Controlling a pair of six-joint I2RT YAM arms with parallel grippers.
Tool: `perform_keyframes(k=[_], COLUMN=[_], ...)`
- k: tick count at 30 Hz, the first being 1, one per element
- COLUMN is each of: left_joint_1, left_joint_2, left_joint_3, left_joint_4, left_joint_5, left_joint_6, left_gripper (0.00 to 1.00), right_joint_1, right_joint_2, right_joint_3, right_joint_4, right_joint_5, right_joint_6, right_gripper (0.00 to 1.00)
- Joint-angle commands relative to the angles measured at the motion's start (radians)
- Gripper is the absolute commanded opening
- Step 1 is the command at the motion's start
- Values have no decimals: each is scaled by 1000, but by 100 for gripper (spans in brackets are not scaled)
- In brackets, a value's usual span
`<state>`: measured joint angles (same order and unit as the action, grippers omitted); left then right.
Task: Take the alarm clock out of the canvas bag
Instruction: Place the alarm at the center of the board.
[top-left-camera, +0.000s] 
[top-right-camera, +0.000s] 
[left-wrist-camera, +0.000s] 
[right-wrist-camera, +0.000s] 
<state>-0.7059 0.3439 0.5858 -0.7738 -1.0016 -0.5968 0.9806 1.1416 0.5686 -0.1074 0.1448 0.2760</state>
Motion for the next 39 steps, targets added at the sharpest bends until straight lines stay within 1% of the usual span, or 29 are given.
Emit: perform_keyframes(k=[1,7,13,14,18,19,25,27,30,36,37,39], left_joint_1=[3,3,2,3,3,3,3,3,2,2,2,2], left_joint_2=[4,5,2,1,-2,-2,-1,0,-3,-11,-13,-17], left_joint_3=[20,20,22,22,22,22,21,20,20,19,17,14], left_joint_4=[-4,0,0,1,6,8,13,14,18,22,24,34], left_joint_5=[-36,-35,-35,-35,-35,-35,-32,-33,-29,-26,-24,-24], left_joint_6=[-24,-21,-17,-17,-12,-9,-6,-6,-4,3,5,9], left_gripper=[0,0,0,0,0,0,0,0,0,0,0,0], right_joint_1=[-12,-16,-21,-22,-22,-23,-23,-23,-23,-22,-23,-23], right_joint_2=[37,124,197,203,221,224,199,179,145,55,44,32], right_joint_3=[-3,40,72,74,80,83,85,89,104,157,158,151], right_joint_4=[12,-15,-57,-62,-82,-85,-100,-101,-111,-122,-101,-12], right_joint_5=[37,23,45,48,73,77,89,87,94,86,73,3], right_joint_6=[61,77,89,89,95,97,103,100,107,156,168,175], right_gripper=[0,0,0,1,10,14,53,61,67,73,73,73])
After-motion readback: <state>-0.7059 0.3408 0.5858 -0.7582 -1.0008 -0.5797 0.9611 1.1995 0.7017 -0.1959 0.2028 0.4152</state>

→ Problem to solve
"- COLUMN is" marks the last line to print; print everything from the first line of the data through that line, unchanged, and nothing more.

→ Output below
Controlling a pair of six-joint I2RT YAM arms with parallel grippers.
Tool: `perform_keyframes(k=[_], COLUMN=[_], ...)`
- k: tick count at 30 Hz, the first being 1, one per element
- COLUMN is each of: left_joint_1, left_joint_2, left_joint_3, left_joint_4, left_joint_5, left_joint_6, left_gripper (0.00 to 1.00), right_joint_1, right_joint_2, right_joint_3, right_joint_4, right_joint_5, right_joint_6, right_gripper (0.00 to 1.00)

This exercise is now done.